_Problem details:_
Repeat all entries below exactly as shown.

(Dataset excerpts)
*** Begin section ***

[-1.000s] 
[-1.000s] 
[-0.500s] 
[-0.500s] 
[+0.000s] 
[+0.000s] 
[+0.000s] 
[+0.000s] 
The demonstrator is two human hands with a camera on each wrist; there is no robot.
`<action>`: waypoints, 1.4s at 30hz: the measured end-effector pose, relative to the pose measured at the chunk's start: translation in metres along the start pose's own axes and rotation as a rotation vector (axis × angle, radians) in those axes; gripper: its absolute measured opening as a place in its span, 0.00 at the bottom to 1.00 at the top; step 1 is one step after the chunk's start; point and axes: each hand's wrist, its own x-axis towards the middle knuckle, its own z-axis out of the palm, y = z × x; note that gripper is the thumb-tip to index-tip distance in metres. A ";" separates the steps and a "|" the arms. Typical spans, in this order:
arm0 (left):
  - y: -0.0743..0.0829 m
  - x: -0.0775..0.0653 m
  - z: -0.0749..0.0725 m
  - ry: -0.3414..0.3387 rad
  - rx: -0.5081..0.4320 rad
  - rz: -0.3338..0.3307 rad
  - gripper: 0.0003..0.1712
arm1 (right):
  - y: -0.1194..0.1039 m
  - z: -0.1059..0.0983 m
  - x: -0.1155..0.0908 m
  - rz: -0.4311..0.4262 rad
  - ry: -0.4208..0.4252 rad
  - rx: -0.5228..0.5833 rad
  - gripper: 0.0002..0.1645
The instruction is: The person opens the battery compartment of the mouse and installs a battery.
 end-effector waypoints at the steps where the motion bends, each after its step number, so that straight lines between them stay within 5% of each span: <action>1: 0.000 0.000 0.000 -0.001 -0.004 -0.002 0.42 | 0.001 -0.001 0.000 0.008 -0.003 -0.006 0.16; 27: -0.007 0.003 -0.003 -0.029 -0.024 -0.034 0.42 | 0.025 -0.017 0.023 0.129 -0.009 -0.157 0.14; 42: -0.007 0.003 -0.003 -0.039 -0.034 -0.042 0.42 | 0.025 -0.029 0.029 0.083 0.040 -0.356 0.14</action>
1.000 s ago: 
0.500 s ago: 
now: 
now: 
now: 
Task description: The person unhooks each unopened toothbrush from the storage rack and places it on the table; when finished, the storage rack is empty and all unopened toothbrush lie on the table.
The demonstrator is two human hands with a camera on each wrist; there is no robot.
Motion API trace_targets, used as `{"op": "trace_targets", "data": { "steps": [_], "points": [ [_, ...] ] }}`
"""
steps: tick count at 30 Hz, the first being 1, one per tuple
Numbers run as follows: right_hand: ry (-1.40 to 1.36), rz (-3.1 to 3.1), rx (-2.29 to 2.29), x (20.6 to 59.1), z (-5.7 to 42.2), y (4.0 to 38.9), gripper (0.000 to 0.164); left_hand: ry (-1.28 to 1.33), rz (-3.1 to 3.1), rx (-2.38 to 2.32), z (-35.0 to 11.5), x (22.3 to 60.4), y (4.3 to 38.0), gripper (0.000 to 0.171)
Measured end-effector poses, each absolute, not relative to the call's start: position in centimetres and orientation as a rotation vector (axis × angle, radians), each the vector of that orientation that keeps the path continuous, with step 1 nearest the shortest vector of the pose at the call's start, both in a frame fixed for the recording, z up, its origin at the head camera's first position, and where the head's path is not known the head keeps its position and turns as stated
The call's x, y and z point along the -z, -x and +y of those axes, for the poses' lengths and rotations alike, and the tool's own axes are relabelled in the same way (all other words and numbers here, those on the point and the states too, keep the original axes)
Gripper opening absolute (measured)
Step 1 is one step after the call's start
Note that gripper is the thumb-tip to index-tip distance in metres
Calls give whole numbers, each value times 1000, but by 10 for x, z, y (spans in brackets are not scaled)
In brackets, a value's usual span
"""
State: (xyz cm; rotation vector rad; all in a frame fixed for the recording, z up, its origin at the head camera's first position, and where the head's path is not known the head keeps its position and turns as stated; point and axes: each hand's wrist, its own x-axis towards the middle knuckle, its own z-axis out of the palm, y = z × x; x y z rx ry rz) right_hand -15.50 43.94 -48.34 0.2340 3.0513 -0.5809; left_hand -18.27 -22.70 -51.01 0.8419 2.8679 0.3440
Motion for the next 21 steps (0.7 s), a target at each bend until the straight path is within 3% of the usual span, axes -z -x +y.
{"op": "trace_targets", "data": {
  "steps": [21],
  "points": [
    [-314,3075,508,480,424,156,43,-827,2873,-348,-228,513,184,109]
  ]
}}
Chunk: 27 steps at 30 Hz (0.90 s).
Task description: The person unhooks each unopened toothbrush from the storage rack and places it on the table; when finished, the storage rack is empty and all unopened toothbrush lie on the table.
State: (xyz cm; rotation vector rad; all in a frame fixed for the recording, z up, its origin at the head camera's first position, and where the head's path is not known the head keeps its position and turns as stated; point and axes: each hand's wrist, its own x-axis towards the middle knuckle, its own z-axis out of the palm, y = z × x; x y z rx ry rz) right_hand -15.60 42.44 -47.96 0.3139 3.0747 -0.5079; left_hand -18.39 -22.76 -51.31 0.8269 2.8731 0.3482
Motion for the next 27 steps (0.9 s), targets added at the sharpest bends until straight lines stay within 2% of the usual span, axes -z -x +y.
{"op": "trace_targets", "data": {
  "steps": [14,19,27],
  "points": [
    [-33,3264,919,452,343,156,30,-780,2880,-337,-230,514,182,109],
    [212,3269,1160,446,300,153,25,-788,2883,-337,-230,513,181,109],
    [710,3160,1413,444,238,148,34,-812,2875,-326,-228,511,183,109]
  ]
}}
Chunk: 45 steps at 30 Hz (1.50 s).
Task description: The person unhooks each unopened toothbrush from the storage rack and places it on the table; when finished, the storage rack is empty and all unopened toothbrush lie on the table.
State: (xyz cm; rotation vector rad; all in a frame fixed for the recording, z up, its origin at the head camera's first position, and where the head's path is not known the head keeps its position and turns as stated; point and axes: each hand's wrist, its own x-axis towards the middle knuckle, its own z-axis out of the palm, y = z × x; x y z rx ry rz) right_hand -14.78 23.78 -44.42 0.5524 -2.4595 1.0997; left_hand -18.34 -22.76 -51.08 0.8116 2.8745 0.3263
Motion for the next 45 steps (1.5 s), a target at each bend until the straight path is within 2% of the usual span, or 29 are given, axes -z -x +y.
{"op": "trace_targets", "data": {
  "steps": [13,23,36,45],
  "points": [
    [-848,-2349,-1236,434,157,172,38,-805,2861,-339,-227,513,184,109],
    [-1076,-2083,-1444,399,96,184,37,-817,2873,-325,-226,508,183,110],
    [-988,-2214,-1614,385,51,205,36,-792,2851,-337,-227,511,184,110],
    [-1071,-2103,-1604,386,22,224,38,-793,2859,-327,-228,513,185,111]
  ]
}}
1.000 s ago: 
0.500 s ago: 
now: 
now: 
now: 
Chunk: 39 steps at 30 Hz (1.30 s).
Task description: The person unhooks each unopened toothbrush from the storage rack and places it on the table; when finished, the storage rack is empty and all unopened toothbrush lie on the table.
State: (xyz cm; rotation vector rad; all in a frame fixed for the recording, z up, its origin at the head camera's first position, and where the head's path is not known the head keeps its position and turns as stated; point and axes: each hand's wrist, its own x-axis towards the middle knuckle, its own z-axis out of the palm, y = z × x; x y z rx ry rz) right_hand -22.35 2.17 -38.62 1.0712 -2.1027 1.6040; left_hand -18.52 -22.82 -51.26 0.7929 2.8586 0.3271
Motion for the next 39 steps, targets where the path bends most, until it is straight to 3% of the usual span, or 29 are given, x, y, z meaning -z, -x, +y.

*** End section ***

_Answer for this exercise:_
[-1.000s] 
[-1.000s] 
[-0.500s] 
[-0.500s] 
[+0.000s] 
[+0.000s] 
[+0.000s] 
[+0.000s] 
The demonstrator is two human hands with a camera on each wrist; there is no robot.
`<action>`: waypoints, 1.4s at 30hz: the measured end-effector pose, relative to the pose measured at the chunk's start: translation in metres along the start pose's own axes and rotation as a rotation vector (axis × angle, radians) in those axes; gripper: its absolute measured opening as a place in its span, 0.00 at the bottom to 1.00 at the top; step 1 is one step after the chunk's start; point and axes: each hand's wrist, its own x-axis towards the middle knuckle, its own z-axis out of the palm, y = z × x; note that gripper is the thumb-tip to index-tip distance in metres. A ";" separates the steps and a "|" the arms. Typical spans, in this order:
arm0 (left):
  - y: -0.0743..0.0829 m
  - x: -0.0775..0.0653 m
  - z: -0.0749..0.0725 m
  - ry: -0.3414..0.3387 rad
  - rx: -0.5081..0.4320 rad
  - rz: -0.3338..0.3307 rad
  - gripper: 0.0003..0.1712
arm1 (right):
  - y: -0.1194..0.1039 m
  - z: -0.1059..0.0983 m
  - x: -0.1155..0.0908 m
  - rz: -0.4311..0.4262 rad
  - ry: -0.4208..0.4252 rad
  - rx: -0.5228..0.5833 rad
  - gripper: 0.0002..0.1645
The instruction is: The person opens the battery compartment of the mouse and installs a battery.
 end-effector waypoints at the steps where the motion bends, each after its step number, so that straight lines between them stay within 5% of each span: <action>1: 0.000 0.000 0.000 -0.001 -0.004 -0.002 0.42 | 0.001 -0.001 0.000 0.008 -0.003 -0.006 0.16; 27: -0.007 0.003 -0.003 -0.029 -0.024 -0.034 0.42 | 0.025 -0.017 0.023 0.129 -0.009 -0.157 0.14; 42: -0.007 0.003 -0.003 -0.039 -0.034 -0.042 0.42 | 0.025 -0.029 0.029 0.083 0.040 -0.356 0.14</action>
1.000 s ago: 
0.500 s ago: 
now: 
now: 
now: 
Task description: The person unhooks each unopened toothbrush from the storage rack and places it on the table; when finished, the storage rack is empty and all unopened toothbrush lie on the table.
The demonstrator is two human hands with a camera on each wrist; there is no robot.
Motion API trace_targets, used as `{"op": "trace_targets", "data": { "steps": [_], "points": [ [_, ...] ] }}`
"""
steps: tick count at 30 Hz, the first being 1, one per tuple
Numbers run as follows: right_hand: ry (-1.40 to 1.36), rz (-3.1 to 3.1), rx (-2.29 to 2.29), x (20.6 to 59.1), z (-5.7 to 42.2), y (4.0 to 38.9), gripper (0.000 to 0.164); left_hand: ry (-1.28 to 1.33), rz (-3.1 to 3.1), rx (-2.38 to 2.32), z (-35.0 to 11.5), x (22.3 to 60.4), y (4.3 to 38.0), gripper (0.000 to 0.171)
Measured end-effector poses, each absolute, not relative to the call's start: position in centimetres and orientation as a rotation vector (axis × angle, radians), each the vector of that orientation that keeps the path continuous, with step 1 nearest the shortest vector of the pose at the call's start, both in a frame fixed for the recording, z up, its origin at the head camera's first position, and where the head's path is not known the head keeps its position and turns as stated
The call's x, y and z point along the -z, -x and +y of those axes, for the poses' lengths and rotations alike, and the tool's own axes are relabelled in the same way (all other words and numbers here, those on the point and the states too, keep the original axes)
Gripper opening absolute (measured)
Step 1 is one step after the call's start
Note that gripper is the thumb-tip to index-tip distance in metres
Calls give whole numbers, each value times 1000, but by 10 for x, z, y (spans in brackets are not scaled)
In brackets, a value's usual span
"""
State: (xyz cm; rotation vector rad; all in a frame fixed for the recording, z up, its origin at the head camera's first position, and where the head's path is not known the head keeps its position and turns as stated; point and axes: each hand's wrist, its own x-axis towards the middle knuckle, its own z-axis out of the palm, y = z × x; x y z rx ry rz) right_hand -15.50 43.94 -48.34 0.2340 3.0513 -0.5809; left_hand -18.27 -22.70 -51.01 0.8419 2.8679 0.3440
Motion for the next 21 steps (0.7 s), a target at each bend until the straight path is within 3% of the usual span, axes -z -x +y.
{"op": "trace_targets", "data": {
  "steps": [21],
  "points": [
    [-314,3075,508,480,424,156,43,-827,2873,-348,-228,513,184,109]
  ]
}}
Chunk: 27 steps at 30 Hz (0.90 s).
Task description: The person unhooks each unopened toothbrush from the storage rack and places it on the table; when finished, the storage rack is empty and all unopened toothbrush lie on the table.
State: (xyz cm; rotation vector rad; all in a frame fixed for the recording, z up, its origin at the head camera's first position, and where the head's path is not known the head keeps its position and turns as stated; point and axes: each hand's wrist, its own x-axis towards the middle knuckle, its own z-axis out of the palm, y = z × x; x y z rx ry rz) right_hand -15.60 42.44 -47.96 0.3139 3.0747 -0.5079; left_hand -18.39 -22.76 -51.31 0.8269 2.8731 0.3482
Motion for the next 27 steps (0.9 s), targets added at the sharpest bends until straight lines stay within 2% of the usual span, axes -z -x +y.
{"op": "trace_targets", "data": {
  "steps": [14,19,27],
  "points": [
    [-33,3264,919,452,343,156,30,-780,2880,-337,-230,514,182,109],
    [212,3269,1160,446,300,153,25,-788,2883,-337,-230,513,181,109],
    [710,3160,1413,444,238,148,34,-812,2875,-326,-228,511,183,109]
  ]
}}
Chunk: 45 steps at 30 Hz (1.50 s).
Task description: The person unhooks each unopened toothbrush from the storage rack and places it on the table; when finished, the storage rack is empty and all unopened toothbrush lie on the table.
State: (xyz cm; rotation vector rad; all in a frame fixed for the recording, z up, its origin at the head camera's first position, and where the head's path is not known the head keeps its position and turns as stated; point and axes: each hand's wrist, its own x-axis towards the middle knuckle, its own z-axis out of the palm, y = z × x; x y z rx ry rz) right_hand -14.78 23.78 -44.42 0.5524 -2.4595 1.0997; left_hand -18.34 -22.76 -51.08 0.8116 2.8745 0.3263
Motion for the next 45 steps (1.5 s), a target at each bend until the straight path is within 2% of the usual span, or 29 are given, axes -z -x +y.
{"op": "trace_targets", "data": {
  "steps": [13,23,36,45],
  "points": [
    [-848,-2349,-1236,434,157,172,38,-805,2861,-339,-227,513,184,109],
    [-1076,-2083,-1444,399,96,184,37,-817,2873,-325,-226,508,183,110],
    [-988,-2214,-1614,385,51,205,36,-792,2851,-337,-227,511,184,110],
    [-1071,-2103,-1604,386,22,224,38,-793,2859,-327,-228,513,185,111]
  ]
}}
1.000 s ago: 
0.500 s ago: 
now: 
now: 
now: 
Chunk: 39 steps at 30 Hz (1.30 s).
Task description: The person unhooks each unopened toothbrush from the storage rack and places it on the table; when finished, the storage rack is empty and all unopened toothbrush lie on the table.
State: (xyz cm; rotation vector rad; all in a frame fixed for the recording, z up, its origin at the head camera's first position, and where the head's path is not known the head keeps its position and turns as stated; point and axes: each hand's wrist, its own x-axis towards the middle knuckle, its own z-axis out of the palm, y = z × x; x y z rx ry rz) right_hand -22.35 2.17 -38.62 1.0712 -2.1027 1.6040; left_hand -18.52 -22.82 -51.26 0.7929 2.8586 0.3271
Motion for the next 39 steps, targets where the path bends most, until it is straight to 3% of the usual span, or 29 are given, x, y, z meaning -z, -x, +y.

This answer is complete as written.